Krispy Kreme's figures for the first half of 2004 confirm investors' wariness. Having touched levels above the $40 mark in 2003, Krispy Kreme's share price dropped 10 per cent to reach a record low level of $13.77 on the day the group announced its 2004 first half results last week.
The results showed operating profit tumbling 39.5 per cent to $16.1 million, despite a 17.5 per cent rise in revenue to $361.8 million. Sales rose mainly as a result of an expanded portfolio of stores and franchises across North America, Australia, UK and Mexico.
At the heart of the problem are dwindling doughnut sales caused by the changing appetite of increasingly health-conscious consumers. North American consumers in particular are turning away from fatty foods in their droves amid fears of obesity rising to epidemic levels.
The disproportionate growth trends between revenue and profits highlights the company's focus on sales growth above all else. Krispy Kreme CEO and president Scott Livengood admitted that the focus had been "on sales and growth, and less on the day-to-day profits".
But despite the failure of this policy in the first half - in turn prompting Livengood to downgrade the company's profit forecast for the year - it looks likely to be maintained into the second half.
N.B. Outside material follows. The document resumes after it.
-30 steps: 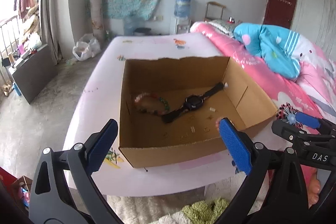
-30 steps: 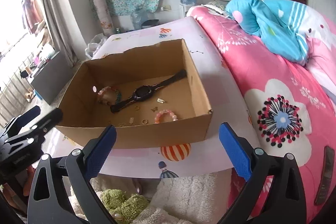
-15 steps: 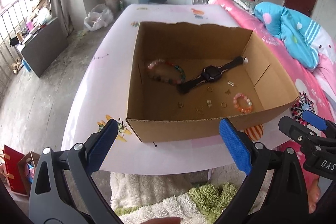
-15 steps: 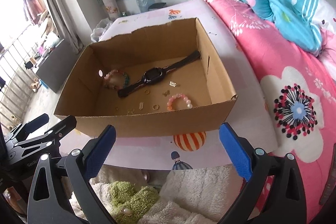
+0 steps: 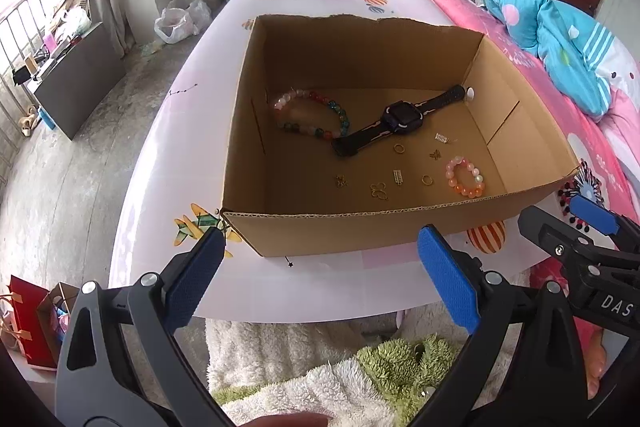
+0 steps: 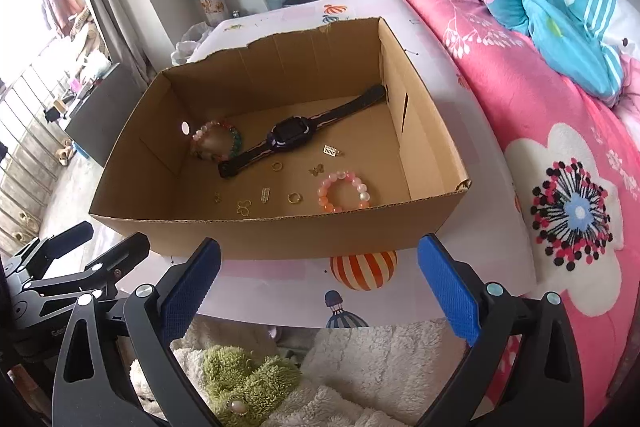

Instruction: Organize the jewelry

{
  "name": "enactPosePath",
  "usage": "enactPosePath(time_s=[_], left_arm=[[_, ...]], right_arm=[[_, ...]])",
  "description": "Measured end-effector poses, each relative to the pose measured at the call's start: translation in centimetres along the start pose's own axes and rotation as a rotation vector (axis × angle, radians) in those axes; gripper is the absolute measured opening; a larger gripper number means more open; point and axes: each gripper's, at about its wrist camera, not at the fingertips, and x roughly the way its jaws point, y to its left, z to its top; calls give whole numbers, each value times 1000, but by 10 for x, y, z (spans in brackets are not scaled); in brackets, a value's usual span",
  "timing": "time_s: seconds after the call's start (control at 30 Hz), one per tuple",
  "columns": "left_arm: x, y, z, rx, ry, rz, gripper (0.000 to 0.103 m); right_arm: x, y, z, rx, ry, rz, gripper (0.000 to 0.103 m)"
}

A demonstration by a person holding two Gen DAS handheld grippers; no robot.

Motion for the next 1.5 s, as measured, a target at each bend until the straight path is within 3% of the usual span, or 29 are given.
enactPosePath(time_s=[1.5], left_arm=[[9, 2, -1, -13, 34, -1, 94]], right_arm=[[11, -2, -1, 10, 36, 21, 96]])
Indeed, Livengood confirmed that the company would open 75 new outlets in 2005, down from original estimates of 100 but nonetheless a step up on the current year, when 32 outlets were opened in the first half.
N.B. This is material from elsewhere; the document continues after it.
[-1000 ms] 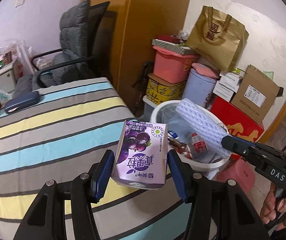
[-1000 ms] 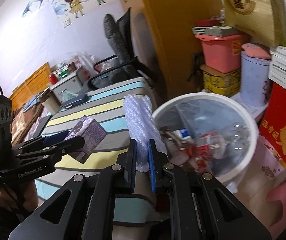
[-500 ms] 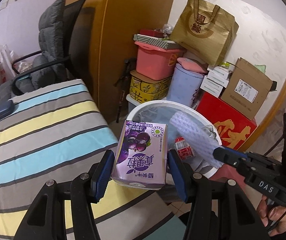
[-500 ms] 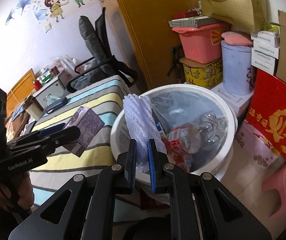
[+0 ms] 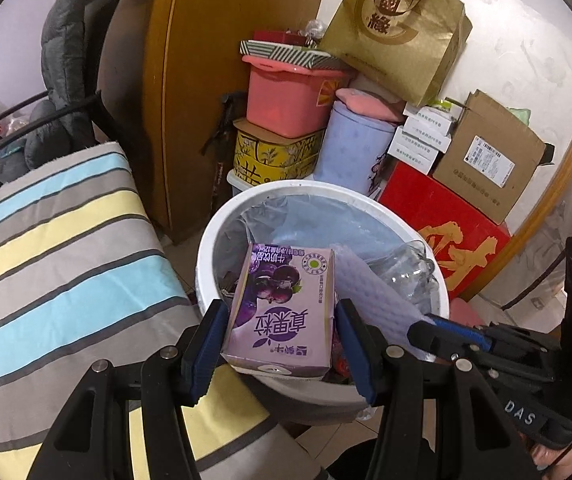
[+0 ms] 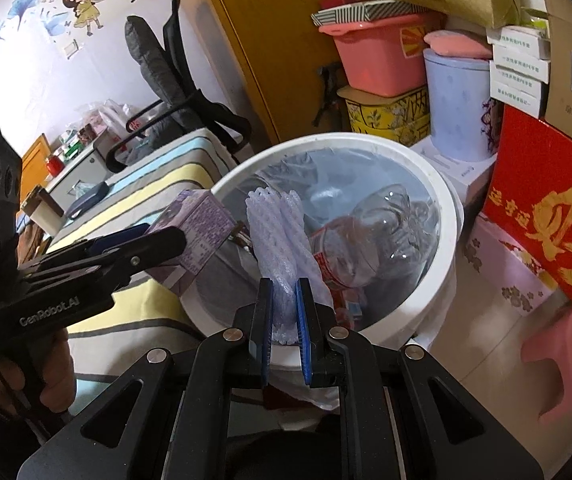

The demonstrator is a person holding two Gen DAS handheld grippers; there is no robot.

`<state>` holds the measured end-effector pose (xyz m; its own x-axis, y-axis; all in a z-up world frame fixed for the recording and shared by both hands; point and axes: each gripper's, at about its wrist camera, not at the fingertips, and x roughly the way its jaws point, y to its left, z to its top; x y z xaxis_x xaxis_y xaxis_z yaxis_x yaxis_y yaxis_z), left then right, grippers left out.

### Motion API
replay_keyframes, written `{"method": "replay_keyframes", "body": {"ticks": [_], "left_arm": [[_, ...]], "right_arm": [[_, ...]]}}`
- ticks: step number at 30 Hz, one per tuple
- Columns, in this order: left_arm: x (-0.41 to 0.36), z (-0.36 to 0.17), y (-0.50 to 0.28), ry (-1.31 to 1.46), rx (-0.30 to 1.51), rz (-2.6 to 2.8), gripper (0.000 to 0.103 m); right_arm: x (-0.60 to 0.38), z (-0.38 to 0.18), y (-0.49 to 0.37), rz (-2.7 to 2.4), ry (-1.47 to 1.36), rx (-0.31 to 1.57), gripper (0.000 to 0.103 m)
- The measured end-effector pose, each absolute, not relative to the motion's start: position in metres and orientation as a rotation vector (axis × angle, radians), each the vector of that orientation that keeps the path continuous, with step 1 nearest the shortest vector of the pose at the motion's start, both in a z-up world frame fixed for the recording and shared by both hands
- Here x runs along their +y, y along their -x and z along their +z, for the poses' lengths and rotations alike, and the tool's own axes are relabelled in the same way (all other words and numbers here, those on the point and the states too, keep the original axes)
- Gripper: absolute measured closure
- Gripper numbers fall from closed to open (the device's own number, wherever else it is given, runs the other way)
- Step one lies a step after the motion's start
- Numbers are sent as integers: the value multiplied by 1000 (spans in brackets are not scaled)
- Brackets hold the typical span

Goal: Collect trash
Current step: 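Open both grippers to drop the carton and foam sleeve into the bin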

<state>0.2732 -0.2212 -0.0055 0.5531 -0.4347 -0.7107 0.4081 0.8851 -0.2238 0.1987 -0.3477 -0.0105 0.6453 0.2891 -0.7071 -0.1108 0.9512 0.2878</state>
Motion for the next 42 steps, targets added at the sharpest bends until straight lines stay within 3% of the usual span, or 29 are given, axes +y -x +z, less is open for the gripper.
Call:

"Although we are disappointed with the second quarter financial results, we are optimistic about the long-term growth potential of the business," said Livengood. "We are focusing our efforts and resources on initiatives that improve long-term business prospects," he added, without going into any detail.
Having sold doughnuts for 67 years, Krispy Kreme debuted the New York Stock Exchange amid fanfare in 2000. Like American consumers who had lined up for a doughnut treat in Krispy Kreme's outlets, investors lined up to pick up the stock, pushing it to levels above $40.00.
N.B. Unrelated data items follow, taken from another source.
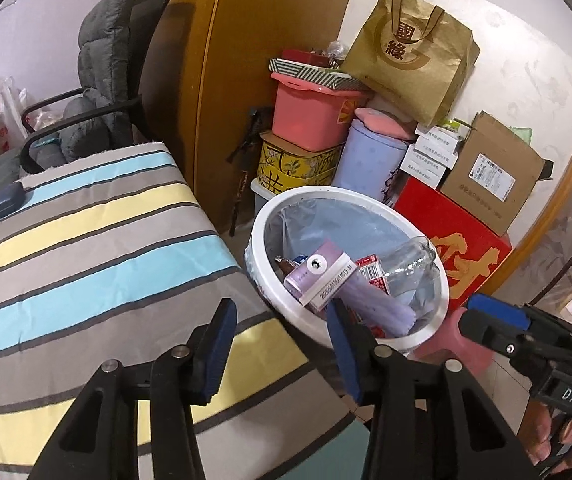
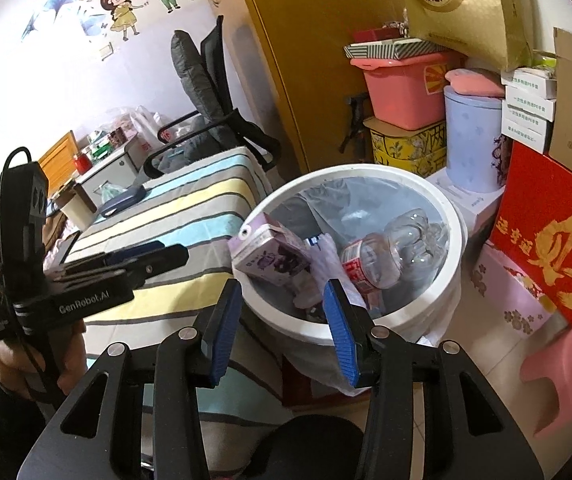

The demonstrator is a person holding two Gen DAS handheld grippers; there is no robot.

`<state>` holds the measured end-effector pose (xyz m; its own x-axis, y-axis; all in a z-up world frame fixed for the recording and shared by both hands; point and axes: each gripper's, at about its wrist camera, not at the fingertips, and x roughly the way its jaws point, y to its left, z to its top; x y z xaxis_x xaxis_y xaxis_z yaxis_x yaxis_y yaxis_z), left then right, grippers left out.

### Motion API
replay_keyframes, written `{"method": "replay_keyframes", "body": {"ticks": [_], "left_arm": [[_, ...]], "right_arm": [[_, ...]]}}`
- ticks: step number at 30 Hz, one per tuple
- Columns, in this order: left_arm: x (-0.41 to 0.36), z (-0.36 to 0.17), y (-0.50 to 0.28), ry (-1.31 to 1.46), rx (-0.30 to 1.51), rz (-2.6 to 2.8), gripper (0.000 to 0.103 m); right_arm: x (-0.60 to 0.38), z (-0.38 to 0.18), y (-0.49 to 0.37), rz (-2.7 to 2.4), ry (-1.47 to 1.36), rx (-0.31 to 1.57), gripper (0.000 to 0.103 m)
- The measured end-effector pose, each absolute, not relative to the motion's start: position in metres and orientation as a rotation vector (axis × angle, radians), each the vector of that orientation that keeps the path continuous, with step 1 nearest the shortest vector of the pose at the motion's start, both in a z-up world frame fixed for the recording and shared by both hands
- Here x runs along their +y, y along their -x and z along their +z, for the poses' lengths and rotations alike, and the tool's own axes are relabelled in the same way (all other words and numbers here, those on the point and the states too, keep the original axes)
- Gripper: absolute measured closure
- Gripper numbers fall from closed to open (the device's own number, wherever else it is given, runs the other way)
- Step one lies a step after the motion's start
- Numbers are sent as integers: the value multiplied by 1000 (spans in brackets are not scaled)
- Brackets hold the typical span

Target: Collect trash

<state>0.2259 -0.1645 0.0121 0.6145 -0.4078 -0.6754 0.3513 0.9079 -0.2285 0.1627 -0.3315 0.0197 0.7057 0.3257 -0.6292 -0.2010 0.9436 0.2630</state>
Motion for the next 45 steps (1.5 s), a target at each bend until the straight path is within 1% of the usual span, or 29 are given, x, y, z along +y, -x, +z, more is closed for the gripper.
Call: {"method": "replay_keyframes", "body": {"ticks": [13,26,34,45], "left_arm": [[-142,29,-164,67,747,-407,56],[-109,31,-109,72,714,-306,56],[-94,34,-88,64,688,-239,56],[-87,32,-81,78,690,-217,56]], "right_arm": [[-308,29,-129,271,-128,694,58],[-282,32,-103,317,-49,689,58],[-265,33,-91,357,-16,680,58],[-258,32,-87,378,-5,682,58]]}}
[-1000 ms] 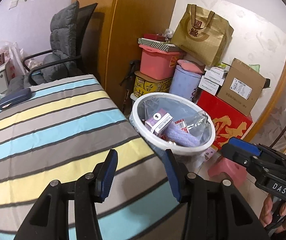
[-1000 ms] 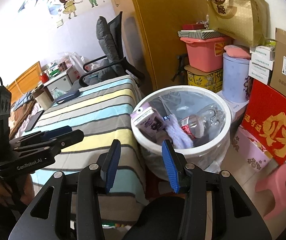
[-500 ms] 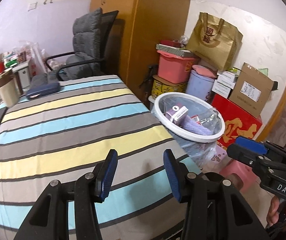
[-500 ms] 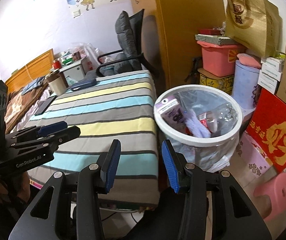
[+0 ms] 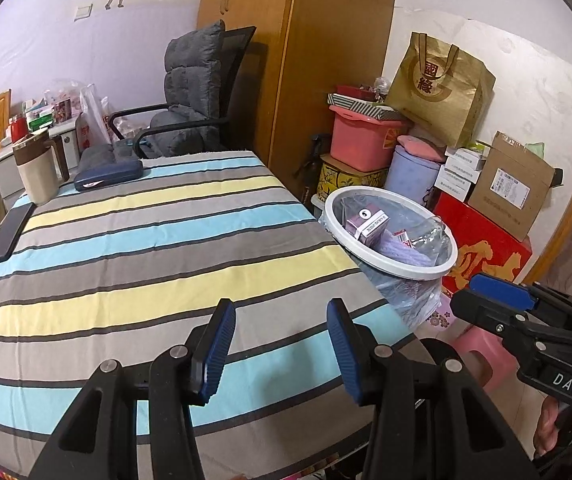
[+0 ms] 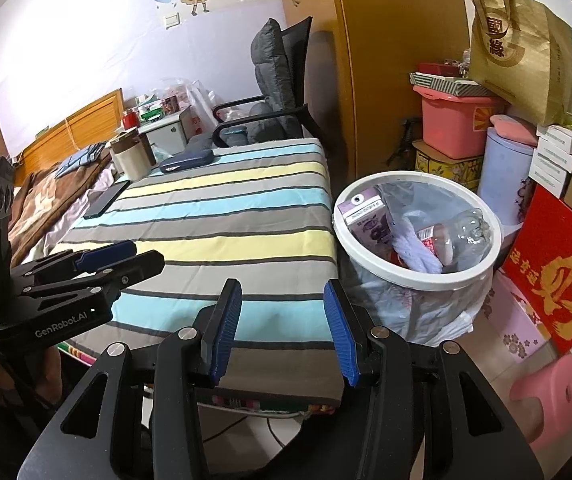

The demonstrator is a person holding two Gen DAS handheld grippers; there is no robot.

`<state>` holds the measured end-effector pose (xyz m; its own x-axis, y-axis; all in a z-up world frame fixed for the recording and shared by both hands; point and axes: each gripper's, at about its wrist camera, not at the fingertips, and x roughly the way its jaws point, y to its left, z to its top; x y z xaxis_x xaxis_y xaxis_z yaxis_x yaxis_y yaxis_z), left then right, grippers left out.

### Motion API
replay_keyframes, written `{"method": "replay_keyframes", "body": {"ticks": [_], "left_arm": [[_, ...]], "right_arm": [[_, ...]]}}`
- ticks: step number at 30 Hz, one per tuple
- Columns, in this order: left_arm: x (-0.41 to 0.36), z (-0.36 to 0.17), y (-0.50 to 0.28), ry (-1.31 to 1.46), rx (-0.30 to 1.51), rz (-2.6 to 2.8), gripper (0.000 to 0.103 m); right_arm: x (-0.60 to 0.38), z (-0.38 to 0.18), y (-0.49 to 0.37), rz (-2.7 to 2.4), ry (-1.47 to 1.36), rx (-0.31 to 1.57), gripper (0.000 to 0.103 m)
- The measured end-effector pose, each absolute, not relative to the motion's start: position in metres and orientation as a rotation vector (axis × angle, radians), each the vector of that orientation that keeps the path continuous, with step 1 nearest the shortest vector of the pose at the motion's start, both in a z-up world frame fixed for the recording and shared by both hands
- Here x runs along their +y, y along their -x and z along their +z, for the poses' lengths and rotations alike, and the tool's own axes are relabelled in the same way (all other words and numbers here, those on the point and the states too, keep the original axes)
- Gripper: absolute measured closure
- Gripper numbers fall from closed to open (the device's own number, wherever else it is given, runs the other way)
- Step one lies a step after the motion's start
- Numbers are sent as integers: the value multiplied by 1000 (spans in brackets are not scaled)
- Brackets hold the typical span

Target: Collect trash

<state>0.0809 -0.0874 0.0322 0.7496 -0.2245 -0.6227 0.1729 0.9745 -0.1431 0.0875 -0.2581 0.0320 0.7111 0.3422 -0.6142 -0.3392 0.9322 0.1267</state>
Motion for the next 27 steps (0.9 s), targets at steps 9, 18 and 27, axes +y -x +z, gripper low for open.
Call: {"method": "replay_keyframes", "body": {"ticks": [9,18,27], "left_arm": [[-86,32,-78,85,693,-222,56],[-85,32,-76,83,693,-215,56],[-85,32,-76,79,693,-205,56]], "right_arm": [[-257,32,-87,378,-5,683,58],[-256,31,-86,378,-5,686,58],[-254,30,-85,380,-5,687,58]]}}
But those heady days seem long gone. Traditional food manufacturers have come under severe pressure from new diet regimes like the low-carb schemes promoted by Atkins and others. Retailers have reorganised their shelving to accommodate the rising popularity of new and healthier diets, and some have dropped doughnuts altogether.
As their market shrinks, many traditional food makers have waged a price war in a bid to keep sales growing, but this, plus the rising costs of raw materials, particularly for bakers, has squeezed operating margins. Some firms have responded by launching new products, playing on consumer demand for health, convenience and indulgence. Krispy Kreme might want to explore this market - but then how much innovation can a doughnut accommodate?
Certainly, the company's latest attempt to stimulate sales has been less than successful - and indeed smacks of desperation. The group devised a scheme to offer American school children a free doughnut for every 'A' on their report cards - a promotion which was received with little or no enthusiasm by health conscious parents and school authorities.
A reaction which underlines the fundamental problem facing Krispy Kreme: if it cannot even give its doughnuts away for free, how is it ever going to persuade health-aware consumers to pay for them?